Restate verbatim the span of lines below between the line with "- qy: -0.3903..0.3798" and the line with "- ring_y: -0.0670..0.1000", including those two lines, and only that span.

*** Begin section ***

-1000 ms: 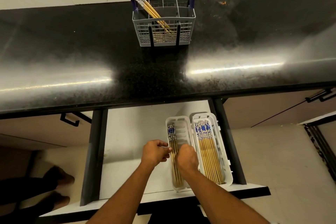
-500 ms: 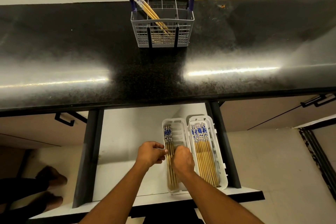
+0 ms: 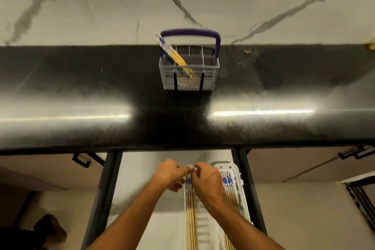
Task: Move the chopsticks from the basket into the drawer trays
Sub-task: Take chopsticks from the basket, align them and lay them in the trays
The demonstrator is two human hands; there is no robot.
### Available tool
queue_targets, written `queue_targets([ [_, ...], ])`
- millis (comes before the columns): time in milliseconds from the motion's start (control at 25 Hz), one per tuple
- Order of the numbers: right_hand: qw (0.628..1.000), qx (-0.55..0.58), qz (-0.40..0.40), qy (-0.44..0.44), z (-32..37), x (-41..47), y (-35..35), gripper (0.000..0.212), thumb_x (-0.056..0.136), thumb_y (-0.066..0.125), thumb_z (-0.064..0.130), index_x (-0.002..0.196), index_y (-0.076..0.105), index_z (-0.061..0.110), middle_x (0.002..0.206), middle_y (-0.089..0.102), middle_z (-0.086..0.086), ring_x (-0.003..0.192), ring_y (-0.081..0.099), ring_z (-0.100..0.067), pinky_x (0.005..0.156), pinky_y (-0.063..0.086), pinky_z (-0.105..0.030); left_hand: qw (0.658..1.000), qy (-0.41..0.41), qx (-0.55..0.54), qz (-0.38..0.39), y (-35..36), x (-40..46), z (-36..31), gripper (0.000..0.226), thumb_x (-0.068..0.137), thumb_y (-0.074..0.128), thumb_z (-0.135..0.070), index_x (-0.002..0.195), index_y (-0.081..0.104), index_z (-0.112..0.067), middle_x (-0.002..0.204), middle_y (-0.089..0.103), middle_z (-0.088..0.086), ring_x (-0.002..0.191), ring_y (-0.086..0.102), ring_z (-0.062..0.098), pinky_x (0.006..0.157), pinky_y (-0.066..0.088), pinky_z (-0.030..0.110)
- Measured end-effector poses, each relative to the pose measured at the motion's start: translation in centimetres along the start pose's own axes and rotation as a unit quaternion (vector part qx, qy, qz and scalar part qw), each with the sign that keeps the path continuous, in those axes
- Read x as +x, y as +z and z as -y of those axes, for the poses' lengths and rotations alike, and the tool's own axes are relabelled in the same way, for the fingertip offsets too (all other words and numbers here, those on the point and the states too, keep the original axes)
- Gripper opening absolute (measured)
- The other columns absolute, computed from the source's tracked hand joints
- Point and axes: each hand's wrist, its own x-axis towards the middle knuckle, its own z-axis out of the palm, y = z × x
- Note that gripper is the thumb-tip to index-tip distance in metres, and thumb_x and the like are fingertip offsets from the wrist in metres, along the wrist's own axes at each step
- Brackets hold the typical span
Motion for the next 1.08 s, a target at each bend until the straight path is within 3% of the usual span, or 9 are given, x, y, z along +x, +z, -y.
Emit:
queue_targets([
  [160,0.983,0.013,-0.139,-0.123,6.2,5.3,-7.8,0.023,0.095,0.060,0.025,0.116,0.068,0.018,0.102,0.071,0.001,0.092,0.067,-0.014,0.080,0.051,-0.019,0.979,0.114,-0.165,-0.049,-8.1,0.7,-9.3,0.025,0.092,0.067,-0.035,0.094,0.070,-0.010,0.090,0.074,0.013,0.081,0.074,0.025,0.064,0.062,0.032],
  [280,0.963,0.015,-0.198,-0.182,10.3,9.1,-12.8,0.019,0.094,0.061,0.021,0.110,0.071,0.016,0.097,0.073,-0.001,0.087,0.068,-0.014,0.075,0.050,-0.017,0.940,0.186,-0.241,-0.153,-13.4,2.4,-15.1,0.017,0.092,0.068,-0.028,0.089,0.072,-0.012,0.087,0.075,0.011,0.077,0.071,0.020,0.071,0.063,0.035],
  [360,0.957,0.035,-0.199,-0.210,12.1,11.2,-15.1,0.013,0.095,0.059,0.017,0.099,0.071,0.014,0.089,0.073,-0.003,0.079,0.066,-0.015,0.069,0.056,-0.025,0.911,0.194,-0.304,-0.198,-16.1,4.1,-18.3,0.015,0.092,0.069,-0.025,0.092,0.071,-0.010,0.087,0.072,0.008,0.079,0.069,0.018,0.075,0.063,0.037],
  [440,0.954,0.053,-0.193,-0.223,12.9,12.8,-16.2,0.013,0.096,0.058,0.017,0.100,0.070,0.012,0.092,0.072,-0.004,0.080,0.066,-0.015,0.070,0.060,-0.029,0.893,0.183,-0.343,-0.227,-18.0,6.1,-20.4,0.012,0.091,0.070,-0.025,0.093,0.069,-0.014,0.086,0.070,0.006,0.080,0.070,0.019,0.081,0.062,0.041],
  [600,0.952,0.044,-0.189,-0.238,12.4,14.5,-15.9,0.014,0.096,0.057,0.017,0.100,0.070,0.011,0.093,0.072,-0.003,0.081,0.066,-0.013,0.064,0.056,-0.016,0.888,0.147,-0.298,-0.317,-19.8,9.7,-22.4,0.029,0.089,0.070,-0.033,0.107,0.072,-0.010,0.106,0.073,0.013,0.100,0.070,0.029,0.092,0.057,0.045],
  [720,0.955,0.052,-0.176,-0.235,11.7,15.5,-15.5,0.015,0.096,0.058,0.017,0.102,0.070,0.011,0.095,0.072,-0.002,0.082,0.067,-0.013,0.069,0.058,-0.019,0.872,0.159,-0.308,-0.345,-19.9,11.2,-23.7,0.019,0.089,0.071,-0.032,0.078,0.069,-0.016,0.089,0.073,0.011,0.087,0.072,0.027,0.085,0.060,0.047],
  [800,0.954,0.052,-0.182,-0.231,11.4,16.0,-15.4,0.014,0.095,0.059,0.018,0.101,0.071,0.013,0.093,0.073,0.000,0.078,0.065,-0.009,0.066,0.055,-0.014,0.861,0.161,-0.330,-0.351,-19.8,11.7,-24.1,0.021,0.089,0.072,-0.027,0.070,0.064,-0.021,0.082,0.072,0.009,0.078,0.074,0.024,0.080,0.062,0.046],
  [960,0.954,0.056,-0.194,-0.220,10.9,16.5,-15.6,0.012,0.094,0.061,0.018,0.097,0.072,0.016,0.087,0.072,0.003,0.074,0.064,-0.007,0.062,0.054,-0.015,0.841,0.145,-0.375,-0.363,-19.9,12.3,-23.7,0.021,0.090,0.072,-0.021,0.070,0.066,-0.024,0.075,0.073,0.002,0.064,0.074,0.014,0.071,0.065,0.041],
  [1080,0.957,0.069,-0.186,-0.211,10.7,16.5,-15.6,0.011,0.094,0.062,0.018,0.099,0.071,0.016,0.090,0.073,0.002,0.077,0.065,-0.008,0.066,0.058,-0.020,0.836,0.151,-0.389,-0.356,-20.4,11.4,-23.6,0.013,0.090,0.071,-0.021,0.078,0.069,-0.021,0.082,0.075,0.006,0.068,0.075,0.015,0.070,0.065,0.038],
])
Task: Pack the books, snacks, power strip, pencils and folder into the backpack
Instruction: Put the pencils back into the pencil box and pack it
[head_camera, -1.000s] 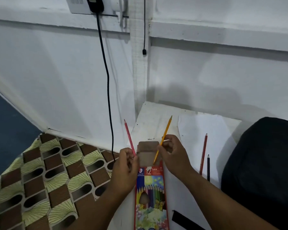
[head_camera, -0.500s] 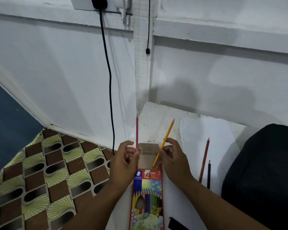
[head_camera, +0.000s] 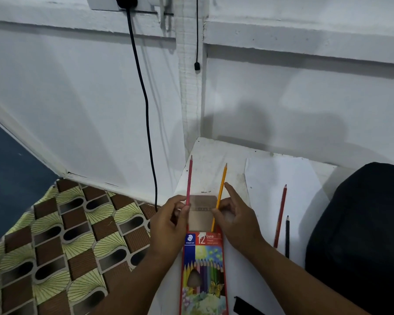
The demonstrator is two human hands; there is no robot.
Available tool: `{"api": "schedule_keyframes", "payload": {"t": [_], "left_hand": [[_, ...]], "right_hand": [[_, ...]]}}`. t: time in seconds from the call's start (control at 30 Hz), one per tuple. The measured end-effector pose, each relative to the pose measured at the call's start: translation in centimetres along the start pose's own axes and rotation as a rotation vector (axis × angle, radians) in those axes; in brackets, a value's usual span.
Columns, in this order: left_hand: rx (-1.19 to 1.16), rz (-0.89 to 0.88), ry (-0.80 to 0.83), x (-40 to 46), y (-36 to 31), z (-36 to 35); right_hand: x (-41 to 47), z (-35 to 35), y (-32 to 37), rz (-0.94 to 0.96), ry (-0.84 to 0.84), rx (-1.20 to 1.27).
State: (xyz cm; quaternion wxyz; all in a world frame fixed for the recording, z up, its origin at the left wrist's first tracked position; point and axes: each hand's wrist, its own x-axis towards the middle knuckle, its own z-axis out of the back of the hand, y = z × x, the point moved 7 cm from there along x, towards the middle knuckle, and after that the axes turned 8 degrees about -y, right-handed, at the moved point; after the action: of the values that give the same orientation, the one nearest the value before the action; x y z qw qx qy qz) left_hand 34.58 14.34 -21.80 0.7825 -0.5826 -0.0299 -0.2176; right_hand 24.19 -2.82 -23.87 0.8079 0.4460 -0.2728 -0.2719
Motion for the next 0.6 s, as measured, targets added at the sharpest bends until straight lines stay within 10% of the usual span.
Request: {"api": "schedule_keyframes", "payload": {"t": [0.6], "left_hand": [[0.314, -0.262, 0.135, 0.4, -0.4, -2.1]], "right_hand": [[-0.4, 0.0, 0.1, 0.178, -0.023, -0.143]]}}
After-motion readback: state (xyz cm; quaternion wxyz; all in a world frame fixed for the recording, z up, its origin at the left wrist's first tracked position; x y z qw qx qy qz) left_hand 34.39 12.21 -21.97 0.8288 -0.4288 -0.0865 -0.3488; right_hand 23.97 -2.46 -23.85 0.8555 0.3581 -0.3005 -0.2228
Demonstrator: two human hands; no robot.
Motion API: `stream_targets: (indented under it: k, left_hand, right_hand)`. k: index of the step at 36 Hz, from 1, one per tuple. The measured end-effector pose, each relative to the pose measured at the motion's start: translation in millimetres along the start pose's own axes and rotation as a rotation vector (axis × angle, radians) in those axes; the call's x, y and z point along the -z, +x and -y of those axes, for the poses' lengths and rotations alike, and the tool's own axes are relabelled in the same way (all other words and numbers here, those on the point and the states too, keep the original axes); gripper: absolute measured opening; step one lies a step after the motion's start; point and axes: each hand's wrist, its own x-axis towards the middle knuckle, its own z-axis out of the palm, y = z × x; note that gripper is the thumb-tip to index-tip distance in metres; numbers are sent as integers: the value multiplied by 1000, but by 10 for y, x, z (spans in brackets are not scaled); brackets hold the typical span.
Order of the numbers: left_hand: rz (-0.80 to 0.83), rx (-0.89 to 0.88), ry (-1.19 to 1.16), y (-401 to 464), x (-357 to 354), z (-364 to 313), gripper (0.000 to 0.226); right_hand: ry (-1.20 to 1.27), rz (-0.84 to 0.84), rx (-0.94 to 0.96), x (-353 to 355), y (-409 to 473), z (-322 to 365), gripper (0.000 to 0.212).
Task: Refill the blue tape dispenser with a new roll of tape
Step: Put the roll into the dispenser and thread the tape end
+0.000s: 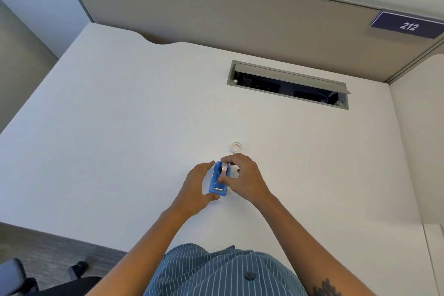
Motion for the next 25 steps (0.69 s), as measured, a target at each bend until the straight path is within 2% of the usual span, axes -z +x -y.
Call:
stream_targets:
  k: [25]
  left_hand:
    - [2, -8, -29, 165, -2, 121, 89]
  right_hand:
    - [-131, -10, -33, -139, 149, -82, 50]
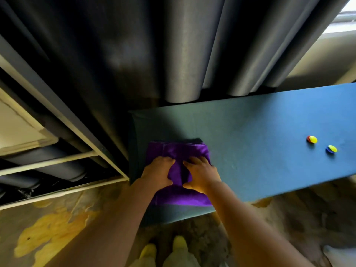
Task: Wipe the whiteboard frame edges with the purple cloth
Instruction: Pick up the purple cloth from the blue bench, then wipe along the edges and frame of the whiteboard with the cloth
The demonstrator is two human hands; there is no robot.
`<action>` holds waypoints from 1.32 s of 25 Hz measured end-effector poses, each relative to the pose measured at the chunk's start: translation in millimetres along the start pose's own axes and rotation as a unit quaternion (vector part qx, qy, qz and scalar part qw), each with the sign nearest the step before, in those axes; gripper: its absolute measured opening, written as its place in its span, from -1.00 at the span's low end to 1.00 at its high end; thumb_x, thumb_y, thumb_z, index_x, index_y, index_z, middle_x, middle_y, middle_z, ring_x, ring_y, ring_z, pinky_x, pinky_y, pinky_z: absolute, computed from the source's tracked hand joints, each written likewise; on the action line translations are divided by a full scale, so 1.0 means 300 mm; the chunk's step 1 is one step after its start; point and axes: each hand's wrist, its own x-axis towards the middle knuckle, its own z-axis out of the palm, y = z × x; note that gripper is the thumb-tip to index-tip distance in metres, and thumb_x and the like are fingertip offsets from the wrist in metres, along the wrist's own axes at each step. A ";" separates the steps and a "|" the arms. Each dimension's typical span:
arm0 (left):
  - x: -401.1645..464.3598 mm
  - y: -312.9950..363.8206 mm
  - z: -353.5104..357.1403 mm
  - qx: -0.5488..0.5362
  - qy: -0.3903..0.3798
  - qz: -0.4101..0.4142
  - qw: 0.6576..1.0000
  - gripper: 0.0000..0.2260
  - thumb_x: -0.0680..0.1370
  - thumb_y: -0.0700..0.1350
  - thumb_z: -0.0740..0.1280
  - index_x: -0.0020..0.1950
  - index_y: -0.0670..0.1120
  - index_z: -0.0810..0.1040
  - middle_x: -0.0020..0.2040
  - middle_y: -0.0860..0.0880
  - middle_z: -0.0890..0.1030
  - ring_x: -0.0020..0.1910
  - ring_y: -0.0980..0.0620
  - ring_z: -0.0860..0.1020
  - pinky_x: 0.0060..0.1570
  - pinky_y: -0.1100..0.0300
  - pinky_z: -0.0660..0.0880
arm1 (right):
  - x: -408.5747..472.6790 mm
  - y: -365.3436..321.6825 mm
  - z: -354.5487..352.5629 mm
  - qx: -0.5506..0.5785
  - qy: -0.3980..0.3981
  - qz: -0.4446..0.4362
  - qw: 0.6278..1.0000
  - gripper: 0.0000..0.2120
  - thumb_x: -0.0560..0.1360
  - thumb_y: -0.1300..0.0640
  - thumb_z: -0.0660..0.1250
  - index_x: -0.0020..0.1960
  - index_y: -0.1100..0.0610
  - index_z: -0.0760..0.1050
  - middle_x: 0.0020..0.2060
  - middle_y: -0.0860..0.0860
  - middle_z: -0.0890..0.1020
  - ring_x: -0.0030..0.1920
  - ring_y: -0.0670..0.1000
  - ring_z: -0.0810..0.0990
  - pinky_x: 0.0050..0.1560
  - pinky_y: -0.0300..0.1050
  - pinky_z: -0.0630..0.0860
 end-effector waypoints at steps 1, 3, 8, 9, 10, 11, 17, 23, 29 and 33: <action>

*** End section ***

* _Reply to the task_
  - qy: -0.3903..0.3798
  - qz: -0.4101..0.4142
  - qw: 0.6576..1.0000
  - gripper: 0.0000..0.2260
  - thumb_x: -0.0680..0.1370
  - thumb_y: -0.0700..0.1350
  - thumb_z: -0.0740..0.1280
  - index_x: -0.0020..0.1950
  - index_y: -0.0670..0.1120
  - index_z: -0.0810..0.1040
  - middle_x: -0.0020..0.2040
  - middle_y: -0.0860..0.0880
  - middle_z: -0.0890..0.1030
  - ring_x: -0.0020..0.1910
  - ring_y: -0.0980..0.0620
  - ring_z: -0.0860..0.1020
  - pinky_x: 0.0060..0.1570
  - pinky_y: -0.1100..0.0300
  - pinky_z: -0.0660..0.0880
arm1 (right):
  - x: -408.5747..472.6790 mm
  - y: -365.3436..321.6825 mm
  - z: -354.5487..352.5629 mm
  - qx: -0.5506..0.5785
  - qy: -0.3980..0.3981
  - qz: -0.4446..0.4362
  - qw: 0.6278..1.0000
  - gripper: 0.0000..0.2120
  - thumb_x: -0.0560..0.1360
  - thumb_y: -0.1300..0.0640
  - thumb_z: -0.0660..0.1250
  - index_x: -0.0020..0.1960
  - index_y: -0.1100..0.0610
  - index_z: -0.0760..0.1050
  - middle_x: 0.0020..0.2060
  - middle_y: -0.0860..0.0860
  - middle_z: -0.0890..0.1020
  - ring_x: -0.0030..0.1920
  - ring_y: -0.0670..0.1000

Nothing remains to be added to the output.